Manager Mike Deverell explains to Holly Black how he plans to preserve gains ahead of a market correction.
Ten months after inception, our long-term growth portfolio is up almost 9 per cent (to end January). Mike Deverell of Equilibrium Asset Management has positioned the portfolio more cautiously than he usually would to conform with a growth remit, but a stellar run for global stock markets has driven strong gains. He says: ‘It has been a phenomenal time for investing. But it does feel a bit too good to continue; you can’t expect this momentum to keep up after such a strong run.’
Baillie Gifford Japanese has been the standout performer since our previous update in November, up 14.3 per cent over the past four months alone and up 23.4 per cent since the portfolio launched in April. Close behind it is the Schroder Asian Alpha fund, which has gained 11 per cent over the past four months and 22 per cent since inception.
‘Asian and Japanese economies have been doing fantastically well, and the bonus of investing when we did is that these markets were cheaper than, say, the US,’ says Deverell. He thinks that as the US stock market continued to rise, investors were taking profits and looking for alternative markets in which to deploy the resulting cash, which helped drive Asian markets higher.
The Baillie Gifford Japanese fund was already the largest holding in the portfolio, but it now accounts for almost 10 per cent of assets, so Deverell may take some profit from the fund at the next update. For now, though, he thinks Japan funds have further to go.
Indeed, it’s the UK that is his main concern for the coming months. Rising inflation, problematic Brexit negotiations and expensive share valuations mean he is not positive about FTSE 100 companies. ‘I’m usually a fan of mixing active funds with trackers in a portfolio, but I did not include a FTSE tracker this time because I’m concerned that a lot of the stocks are at high valuations,’ he says.
The decision to back smaller-cap companies instead seems to have paid off, with Marlborough Special Situations and CF Miton UK Multi Cap Income up 19.2 per cent and 10.4 per cent respectively since the portfolio’s inception. However, he may reconsider this approach at the next update.
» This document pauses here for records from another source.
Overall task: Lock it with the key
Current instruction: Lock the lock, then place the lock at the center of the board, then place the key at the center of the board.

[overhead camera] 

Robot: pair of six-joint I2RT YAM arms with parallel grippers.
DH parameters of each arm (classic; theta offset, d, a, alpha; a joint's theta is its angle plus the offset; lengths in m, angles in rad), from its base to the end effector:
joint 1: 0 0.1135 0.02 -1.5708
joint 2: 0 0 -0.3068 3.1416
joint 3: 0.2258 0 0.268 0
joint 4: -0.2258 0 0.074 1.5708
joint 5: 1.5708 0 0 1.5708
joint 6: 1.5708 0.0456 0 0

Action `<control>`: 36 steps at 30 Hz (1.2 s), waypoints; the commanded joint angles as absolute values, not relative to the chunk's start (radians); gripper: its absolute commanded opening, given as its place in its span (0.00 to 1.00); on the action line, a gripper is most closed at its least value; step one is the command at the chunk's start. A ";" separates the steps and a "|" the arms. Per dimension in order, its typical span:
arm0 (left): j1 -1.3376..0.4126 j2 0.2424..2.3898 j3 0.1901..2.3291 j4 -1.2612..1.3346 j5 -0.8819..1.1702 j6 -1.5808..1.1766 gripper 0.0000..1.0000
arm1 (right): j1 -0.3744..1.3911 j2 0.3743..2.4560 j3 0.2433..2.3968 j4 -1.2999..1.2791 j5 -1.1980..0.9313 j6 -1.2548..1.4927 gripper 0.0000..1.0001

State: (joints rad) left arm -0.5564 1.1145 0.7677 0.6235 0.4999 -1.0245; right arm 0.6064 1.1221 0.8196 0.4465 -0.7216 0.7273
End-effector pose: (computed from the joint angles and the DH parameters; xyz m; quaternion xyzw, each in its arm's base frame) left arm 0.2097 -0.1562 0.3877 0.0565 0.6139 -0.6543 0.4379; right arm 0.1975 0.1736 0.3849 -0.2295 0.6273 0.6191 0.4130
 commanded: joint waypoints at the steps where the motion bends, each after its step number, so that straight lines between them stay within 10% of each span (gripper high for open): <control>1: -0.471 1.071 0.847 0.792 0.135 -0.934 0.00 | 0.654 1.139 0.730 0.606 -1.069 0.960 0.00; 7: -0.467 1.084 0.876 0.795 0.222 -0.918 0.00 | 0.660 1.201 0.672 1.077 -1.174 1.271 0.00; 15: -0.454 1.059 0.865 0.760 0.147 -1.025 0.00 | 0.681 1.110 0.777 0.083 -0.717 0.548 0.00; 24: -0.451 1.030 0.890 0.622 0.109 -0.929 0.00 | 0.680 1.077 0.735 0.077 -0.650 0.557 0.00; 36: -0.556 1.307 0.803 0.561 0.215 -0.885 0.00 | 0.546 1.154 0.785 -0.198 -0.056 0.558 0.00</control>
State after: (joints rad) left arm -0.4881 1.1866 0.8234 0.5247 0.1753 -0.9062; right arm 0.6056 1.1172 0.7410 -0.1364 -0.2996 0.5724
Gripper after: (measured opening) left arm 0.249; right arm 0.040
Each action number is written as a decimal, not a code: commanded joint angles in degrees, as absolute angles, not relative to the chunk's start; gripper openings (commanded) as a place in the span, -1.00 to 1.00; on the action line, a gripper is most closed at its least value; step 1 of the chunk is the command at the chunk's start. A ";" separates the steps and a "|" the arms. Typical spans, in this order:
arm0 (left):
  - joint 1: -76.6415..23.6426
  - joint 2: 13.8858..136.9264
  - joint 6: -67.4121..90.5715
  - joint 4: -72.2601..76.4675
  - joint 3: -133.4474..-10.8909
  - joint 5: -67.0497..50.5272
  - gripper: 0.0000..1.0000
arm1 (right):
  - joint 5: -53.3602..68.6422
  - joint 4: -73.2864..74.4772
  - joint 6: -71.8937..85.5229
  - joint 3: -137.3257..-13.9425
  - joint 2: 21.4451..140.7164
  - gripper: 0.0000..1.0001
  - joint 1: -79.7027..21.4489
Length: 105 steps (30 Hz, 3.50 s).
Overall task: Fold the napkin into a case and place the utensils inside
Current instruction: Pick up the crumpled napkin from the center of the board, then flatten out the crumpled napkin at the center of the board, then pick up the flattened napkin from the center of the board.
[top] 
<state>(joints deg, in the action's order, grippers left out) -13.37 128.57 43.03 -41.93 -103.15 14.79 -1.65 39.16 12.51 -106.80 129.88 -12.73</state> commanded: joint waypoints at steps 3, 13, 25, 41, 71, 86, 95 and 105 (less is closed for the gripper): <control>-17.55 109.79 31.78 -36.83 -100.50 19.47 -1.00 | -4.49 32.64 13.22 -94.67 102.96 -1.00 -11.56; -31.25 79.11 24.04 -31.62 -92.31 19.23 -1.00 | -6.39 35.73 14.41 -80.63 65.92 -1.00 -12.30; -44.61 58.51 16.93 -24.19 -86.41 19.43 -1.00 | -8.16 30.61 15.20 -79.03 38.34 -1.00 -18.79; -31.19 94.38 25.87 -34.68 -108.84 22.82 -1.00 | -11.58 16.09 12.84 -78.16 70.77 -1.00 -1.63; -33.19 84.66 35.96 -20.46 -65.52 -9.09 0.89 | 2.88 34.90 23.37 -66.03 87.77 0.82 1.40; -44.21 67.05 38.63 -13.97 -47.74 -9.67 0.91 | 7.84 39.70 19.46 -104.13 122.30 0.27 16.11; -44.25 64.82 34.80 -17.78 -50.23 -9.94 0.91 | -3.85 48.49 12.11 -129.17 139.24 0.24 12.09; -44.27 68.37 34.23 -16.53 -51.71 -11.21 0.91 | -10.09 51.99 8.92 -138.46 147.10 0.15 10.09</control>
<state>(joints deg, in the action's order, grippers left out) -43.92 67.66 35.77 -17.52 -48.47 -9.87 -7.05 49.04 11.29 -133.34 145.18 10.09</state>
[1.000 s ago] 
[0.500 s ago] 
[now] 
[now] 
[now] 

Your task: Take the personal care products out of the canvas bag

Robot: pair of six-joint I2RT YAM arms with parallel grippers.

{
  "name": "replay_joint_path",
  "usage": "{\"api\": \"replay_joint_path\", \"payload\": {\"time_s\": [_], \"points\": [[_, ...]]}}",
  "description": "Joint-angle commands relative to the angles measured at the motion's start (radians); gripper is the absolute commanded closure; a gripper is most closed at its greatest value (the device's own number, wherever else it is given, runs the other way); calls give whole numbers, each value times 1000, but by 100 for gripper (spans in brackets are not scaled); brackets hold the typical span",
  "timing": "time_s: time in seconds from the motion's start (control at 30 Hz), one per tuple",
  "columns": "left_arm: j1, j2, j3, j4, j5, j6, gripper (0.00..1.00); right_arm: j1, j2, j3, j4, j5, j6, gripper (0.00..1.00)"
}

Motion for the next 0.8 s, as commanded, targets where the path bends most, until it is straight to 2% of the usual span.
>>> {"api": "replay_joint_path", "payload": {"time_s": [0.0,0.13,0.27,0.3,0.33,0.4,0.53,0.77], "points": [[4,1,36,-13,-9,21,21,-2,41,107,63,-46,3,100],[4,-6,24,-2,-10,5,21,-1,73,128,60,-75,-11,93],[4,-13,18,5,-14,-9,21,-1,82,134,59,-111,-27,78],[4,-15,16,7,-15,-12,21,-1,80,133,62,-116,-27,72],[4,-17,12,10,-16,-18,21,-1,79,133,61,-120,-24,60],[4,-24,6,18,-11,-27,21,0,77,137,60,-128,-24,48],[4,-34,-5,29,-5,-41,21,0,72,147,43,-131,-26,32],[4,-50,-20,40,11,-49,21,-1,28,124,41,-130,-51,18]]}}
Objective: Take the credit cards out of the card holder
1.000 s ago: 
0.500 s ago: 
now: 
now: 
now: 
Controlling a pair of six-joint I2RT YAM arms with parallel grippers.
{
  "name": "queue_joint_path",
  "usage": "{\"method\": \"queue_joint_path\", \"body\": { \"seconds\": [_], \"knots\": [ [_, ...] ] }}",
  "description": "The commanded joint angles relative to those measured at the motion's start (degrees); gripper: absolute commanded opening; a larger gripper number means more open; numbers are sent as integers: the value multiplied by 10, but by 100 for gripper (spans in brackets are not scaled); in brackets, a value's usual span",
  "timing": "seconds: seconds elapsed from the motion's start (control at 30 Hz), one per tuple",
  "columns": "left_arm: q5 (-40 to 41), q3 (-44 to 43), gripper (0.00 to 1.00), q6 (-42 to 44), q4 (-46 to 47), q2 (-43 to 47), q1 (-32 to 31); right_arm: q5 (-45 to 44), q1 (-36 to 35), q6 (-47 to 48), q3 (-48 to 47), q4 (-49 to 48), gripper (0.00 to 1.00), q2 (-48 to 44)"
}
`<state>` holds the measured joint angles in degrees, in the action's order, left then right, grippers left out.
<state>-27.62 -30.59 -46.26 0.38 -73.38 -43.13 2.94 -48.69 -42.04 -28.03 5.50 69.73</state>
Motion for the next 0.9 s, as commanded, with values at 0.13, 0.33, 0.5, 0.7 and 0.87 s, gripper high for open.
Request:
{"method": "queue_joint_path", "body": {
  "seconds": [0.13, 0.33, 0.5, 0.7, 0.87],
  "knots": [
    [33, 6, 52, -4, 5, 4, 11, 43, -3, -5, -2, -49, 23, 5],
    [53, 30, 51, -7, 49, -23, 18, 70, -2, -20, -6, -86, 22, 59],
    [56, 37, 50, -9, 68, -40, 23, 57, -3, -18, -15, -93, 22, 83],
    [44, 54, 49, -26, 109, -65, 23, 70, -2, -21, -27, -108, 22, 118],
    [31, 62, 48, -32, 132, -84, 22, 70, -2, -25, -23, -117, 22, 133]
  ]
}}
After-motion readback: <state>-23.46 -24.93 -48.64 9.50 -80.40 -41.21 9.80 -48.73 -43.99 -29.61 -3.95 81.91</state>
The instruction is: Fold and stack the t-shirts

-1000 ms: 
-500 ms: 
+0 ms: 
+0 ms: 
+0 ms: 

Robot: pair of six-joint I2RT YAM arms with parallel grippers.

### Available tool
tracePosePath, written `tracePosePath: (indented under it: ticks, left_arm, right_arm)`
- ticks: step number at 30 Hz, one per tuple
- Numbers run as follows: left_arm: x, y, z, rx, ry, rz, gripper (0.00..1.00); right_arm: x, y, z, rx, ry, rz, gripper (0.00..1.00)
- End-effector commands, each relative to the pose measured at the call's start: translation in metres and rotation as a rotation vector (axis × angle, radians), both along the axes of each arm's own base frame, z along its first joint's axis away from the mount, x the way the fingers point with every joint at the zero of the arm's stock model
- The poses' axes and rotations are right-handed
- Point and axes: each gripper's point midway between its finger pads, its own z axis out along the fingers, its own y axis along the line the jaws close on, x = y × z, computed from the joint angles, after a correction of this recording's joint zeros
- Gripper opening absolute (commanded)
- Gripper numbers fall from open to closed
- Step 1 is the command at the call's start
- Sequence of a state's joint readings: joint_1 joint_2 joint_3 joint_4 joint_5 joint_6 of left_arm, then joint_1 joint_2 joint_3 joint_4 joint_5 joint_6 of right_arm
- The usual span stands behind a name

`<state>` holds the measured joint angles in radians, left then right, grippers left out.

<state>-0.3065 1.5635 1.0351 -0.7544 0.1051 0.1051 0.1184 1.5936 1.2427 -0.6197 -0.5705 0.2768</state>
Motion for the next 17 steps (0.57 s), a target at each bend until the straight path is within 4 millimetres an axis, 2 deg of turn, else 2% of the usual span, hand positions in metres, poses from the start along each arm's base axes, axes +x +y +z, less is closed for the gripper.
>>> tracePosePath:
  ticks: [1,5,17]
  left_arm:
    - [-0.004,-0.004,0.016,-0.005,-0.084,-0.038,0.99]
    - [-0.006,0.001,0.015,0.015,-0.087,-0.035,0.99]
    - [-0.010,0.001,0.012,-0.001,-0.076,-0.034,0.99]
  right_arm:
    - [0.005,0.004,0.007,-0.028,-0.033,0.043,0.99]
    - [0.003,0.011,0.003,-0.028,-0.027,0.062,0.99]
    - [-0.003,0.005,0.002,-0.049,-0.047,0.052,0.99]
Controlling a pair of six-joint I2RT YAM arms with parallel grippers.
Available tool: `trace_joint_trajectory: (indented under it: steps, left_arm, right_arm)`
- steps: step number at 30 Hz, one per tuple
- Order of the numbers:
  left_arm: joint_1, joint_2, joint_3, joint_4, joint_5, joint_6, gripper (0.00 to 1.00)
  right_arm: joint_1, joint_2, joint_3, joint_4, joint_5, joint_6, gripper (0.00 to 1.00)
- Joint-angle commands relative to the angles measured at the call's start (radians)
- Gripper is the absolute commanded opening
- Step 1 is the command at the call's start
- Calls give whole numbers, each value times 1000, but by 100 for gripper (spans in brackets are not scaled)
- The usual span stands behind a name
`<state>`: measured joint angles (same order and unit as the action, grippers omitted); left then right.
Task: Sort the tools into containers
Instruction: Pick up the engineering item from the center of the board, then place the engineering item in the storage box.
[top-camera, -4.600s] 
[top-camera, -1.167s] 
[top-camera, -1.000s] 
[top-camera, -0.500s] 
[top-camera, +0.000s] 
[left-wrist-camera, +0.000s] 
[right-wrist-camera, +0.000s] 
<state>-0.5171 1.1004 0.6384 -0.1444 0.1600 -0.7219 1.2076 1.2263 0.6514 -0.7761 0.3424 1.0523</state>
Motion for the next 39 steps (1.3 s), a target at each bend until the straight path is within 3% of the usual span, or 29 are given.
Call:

Deverell says: ‘I also want to reduce exposure to the US from around 6 per cent of assets to 4 per cent, as the stock market there has been doing very well for a very long time. I will reshape this portfolio in line with the way the investment environment is changing.’ He may channel assets into an India fund to try to capture some of the growth potential of the country’s burgeoning economy.
The only fund in the red since the last update is Lazard Global Listed Infrastructure, an alternative income play that he says initially did ‘better than we ever expected’ but has now faltered. Deverell thinks the fund has been hit by investors taking profits. It’s also possible that the collapse of Carillion and subsequent profit warning from Capita have spooked infrastructure sector investors. Infrastructure investments may have further to fall, he warns. With inflation and interest rate hikes making a bond sell-off more likely, Deverell believes income-paying ‘bond proxy’ investments could get caught up in the fallout.
That said, he thinks having alternative assets in a portfolio is the key to withstanding a stock market correction, so the Lazard fund will be retained for now. He adds: ‘You’ve got to remember this is supposed to be a defensive position, but it gained 9 per cent in just six months, so even if it has fallen back since, it has still done pretty well.’
Other alternative investments such as Kames Property Income, H2O MultiReturns and Royal London Short Dated High Yield are also being retained. Deverell thinks exposure to assets with lower correlations to equities will be beneficial as central banks wind up their monetary stimulus programmes. He says: ‘It’s a hard time to be an investor. The traditional asset mix of equities and bonds just isn’t going to work at the moment. Both are expensive and interlinked, and that’s why you need lots of alternatives in your portfolio.’
Deverell has fulfilled his remit also to capture long-term growth opportunities: BlackRock European Dynamic has delivered a 19 per cent gain since the launch of the portfolio in April. A strong rally in continental Europe was due, he says, after years of Europe being out of favour with investors. The BlackRock fund’s assets are spread across French, German and Swiss companies. Top holdings include life sciences group Lonza, chemical company Sika and luxury brands firm Kering.
Just one fund has strayed into the red since inception: the L&G Allstocks Index-Linked Gilt Index fund. It will only come into its own if UK inflation starts climbing. When the stock market soars, as it has, gilts tend to lag.
Some 5 per cent of the portfolio is still sitting in cash, but Deverell is willing to wait for the right time to put this capital to work. The stock market suffered a small setback at the end of January, but he is looking for a larger correction before he uses the cash to top up holdings or buy new ones.
For now, his priority is finding the right balance between capturing gains and building in protection in the event of a fall, and between taking advantage of rising equity markets and diversifying into alternative assets. He says: ‘We have tried to dial down risk in this portfolio, so to have still achieved a 9 per cent gain since launch is great. But I’m worried about equities and bonds. The market has to turn at some point, and hopefully that will be when some of our holdings come into their own.’